Murphy asserts that the district court should have allowed him discovery to support his claims that the prosecutor improperly coerced a jailhouse informant, Michael McGregor, into testifying falsely against Murphy. Specifically, he wants to inspect and copy all documents, tapes, files, written reports, memoranda, notes, computer disks, or other written matter relating to the Grayson County Attorney's investigation of the case. Murphy argues that under Bracy v. Gramley, 117 S. Ct. 1793 (1997), he is entitled to discovery to support his claims of prosecutorial misconduct. This court has already noted that the Bracy decision does not lower the gate for discovery in habeas cases, but rather it merely reasserts the standards of Harris v. Nelson, 89 S. Ct. 1082 (1969). Thus, where "specific allegations before the court show reason to believe that the petitioner may, if the facts are fully developed, be able to demonstrate that he is . . . entitled to relief, it is the duty of the courts to provide the necessary facilities and procedures for an adequate inquiry." Gibbs v. Johnson, 154 F.3d 253, 258 (5th Cir. 1998), cert. denied, 119 S. Ct. 1501 (1999).

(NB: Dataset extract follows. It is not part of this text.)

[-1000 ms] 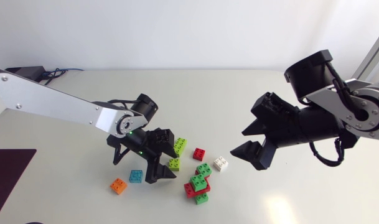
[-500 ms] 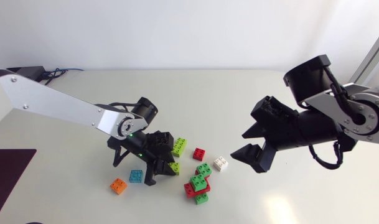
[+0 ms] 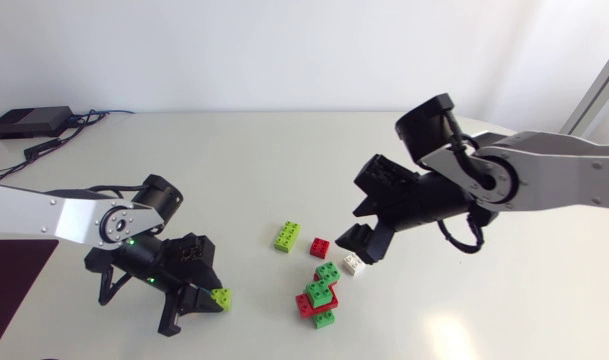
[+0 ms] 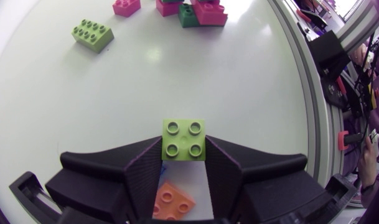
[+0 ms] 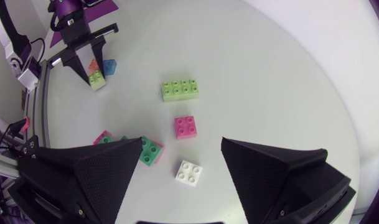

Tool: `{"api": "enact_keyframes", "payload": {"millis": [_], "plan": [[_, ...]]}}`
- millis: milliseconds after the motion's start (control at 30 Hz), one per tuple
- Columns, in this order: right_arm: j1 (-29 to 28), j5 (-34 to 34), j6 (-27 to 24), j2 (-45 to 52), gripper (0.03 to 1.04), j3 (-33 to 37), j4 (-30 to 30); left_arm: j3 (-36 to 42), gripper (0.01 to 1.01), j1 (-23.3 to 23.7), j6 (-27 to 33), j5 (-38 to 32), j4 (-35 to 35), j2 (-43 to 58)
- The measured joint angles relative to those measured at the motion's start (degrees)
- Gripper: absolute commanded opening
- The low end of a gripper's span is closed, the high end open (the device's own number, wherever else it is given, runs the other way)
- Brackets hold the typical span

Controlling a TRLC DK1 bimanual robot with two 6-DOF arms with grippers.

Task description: Sort duplo bricks by size, large to the right and small to the left

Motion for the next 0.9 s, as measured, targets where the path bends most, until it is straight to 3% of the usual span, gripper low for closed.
{"api": "enact_keyframes", "payload": {"millis": [333, 367, 467, 567, 900], "plan": [[1.7, 3.2, 0.0, 18.6, 0.91, 10.3, 3.7, -4.2, 0.311, 2.1, 2.8, 0.9, 1.3, -1.6], [1.8, 3.5, 0.0, 19.9, 0.91, 11.0, 3.7, -4.3, 0.385, 2.4, 3.0, 1.0, 1.3, -1.6], [2.3, 3.6, 0.0, 22.7, 0.91, 12.5, 3.9, -4.3, 0.833, 3.4, 3.3, 0.7, 1.2, -1.7], [2.7, 3.6, 0.0, 24.2, 0.91, 12.9, 3.9, -4.5, 0.975, 4.8, 3.4, 0.3, 1.2, -2.1], [3.0, 3.8, 0.0, 24.9, 0.91, 12.9, 3.9, -1.9, 0.987, 6.4, 0.3, 3.0, 0.2, -3.0]]}}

The Bracy decision involved a defendant's allegations that his judge was biased against him because the judge had been accused, and later convicted, of accepting bribes to fix murder trials. The Supreme Court noted that Bracy's claims were framed in specific terms and were supported by objective, concrete factual evidence tending to support his theory (i.e., the subsequent conviction and other specific objective evidence). Good cause for discovery was established in Bracy based primarily upon the specific nature of the allegations and the concrete nature of the evidence proffered to support Bracy's theory.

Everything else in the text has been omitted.